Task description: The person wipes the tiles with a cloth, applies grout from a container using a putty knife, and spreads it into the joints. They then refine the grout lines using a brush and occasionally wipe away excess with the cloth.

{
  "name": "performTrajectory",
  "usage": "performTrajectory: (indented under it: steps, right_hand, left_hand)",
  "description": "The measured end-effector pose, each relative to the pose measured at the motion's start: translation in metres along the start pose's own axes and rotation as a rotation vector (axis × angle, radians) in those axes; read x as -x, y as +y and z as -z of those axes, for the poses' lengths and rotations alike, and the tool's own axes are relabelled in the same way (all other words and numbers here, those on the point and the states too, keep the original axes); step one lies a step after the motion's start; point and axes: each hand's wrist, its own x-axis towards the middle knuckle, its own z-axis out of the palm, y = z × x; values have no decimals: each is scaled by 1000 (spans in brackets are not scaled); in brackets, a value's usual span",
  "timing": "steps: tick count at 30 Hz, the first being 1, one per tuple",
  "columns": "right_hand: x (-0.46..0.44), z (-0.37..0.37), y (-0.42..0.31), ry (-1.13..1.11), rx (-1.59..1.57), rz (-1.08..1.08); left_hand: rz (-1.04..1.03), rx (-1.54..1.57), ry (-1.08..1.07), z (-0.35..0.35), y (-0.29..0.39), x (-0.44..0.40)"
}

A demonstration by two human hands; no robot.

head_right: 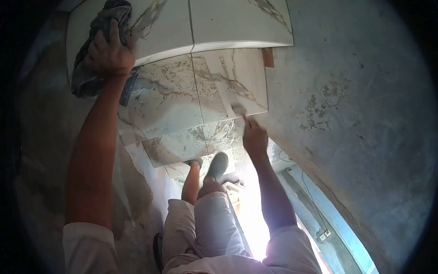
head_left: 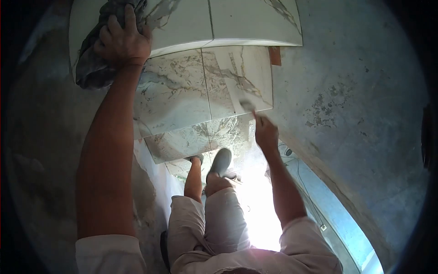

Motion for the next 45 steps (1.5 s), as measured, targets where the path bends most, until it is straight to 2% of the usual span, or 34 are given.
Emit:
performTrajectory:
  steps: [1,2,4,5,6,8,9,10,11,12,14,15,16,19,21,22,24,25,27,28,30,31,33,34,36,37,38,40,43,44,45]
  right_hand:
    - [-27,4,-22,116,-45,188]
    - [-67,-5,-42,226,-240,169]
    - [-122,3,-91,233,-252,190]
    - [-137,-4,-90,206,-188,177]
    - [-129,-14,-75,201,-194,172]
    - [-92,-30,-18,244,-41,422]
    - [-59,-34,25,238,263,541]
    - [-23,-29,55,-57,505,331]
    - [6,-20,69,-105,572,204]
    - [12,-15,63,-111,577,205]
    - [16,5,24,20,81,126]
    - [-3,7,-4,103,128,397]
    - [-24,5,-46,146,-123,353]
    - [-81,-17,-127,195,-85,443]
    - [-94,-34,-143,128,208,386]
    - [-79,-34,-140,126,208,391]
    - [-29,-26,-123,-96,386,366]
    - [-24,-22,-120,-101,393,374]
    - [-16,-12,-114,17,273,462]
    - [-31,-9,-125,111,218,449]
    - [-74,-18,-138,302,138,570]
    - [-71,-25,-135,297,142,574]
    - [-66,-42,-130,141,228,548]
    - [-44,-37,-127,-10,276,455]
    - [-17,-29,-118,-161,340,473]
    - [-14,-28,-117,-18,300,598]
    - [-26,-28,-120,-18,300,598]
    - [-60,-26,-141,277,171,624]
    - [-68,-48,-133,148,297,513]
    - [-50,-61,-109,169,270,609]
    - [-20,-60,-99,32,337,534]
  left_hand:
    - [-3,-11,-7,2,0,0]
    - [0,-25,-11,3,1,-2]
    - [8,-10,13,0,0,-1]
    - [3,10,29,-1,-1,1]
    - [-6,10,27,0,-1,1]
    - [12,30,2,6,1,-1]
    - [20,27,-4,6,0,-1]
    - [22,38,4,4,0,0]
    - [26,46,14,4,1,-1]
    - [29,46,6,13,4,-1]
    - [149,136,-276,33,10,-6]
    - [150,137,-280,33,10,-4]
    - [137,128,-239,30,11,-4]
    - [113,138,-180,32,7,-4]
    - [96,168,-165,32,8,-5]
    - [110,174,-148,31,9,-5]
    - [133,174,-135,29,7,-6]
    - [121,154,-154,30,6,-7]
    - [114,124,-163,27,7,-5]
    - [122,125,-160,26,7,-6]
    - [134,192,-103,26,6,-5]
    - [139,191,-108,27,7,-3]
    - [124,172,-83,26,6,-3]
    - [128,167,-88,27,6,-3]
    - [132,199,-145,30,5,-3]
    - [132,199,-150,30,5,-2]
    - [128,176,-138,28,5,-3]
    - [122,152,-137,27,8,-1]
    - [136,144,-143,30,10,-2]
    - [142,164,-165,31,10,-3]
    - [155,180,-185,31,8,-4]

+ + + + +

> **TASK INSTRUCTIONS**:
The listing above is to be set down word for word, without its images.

> **EXERCISE OUTPUT**:
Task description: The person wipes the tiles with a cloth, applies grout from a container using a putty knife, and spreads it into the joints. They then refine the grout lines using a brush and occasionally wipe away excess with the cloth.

{
  "name": "performTrajectory",
  "usage": "performTrajectory: (indented under it: steps, right_hand, left_hand)",
  "description": "The measured end-effector pose, each relative to the pose measured at the motion's start: translation in metres along the start pose's own axes and rotation as a rotation vector (axis × angle, radians) in those axes; read x as -x, y as +y and z as -z of those axes, for the poses' lengths and rotations alike, and the tool's own axes are relabelled in the same way (all other words and numbers here, those on the point and the states too, keep the original axes); step one lies a step after the motion's start; point and axes: each hand's wrist, its own x-axis towards the middle knuckle, its own z-axis out of the palm, y = z × x; values have no decimals: each is scaled by 1000 (spans in brackets are not scaled); in brackets, a value's usual span",
  "timing": "steps: tick count at 30 Hz, the first being 1, one per tuple",
  "columns": "right_hand: x (-0.46..0.44), z (-0.37..0.37), y (-0.42..0.31), ry (-1.13..1.11), rx (-1.59..1.57), rz (-1.08..1.08); left_hand: rz (-1.04..1.03), rx (-1.54..1.57), ry (-1.08..1.07), z (-0.35..0.35), y (-0.29..0.39), x (-0.44..0.40)"
}

A demonstration by two human hands; no robot.

head_right: 
head_left: 

Motion for the next 45 steps (1.5 s), as measured, targets where the path bends most, until it is straight to 2% of the usual span, or 34 are given.
Emit:
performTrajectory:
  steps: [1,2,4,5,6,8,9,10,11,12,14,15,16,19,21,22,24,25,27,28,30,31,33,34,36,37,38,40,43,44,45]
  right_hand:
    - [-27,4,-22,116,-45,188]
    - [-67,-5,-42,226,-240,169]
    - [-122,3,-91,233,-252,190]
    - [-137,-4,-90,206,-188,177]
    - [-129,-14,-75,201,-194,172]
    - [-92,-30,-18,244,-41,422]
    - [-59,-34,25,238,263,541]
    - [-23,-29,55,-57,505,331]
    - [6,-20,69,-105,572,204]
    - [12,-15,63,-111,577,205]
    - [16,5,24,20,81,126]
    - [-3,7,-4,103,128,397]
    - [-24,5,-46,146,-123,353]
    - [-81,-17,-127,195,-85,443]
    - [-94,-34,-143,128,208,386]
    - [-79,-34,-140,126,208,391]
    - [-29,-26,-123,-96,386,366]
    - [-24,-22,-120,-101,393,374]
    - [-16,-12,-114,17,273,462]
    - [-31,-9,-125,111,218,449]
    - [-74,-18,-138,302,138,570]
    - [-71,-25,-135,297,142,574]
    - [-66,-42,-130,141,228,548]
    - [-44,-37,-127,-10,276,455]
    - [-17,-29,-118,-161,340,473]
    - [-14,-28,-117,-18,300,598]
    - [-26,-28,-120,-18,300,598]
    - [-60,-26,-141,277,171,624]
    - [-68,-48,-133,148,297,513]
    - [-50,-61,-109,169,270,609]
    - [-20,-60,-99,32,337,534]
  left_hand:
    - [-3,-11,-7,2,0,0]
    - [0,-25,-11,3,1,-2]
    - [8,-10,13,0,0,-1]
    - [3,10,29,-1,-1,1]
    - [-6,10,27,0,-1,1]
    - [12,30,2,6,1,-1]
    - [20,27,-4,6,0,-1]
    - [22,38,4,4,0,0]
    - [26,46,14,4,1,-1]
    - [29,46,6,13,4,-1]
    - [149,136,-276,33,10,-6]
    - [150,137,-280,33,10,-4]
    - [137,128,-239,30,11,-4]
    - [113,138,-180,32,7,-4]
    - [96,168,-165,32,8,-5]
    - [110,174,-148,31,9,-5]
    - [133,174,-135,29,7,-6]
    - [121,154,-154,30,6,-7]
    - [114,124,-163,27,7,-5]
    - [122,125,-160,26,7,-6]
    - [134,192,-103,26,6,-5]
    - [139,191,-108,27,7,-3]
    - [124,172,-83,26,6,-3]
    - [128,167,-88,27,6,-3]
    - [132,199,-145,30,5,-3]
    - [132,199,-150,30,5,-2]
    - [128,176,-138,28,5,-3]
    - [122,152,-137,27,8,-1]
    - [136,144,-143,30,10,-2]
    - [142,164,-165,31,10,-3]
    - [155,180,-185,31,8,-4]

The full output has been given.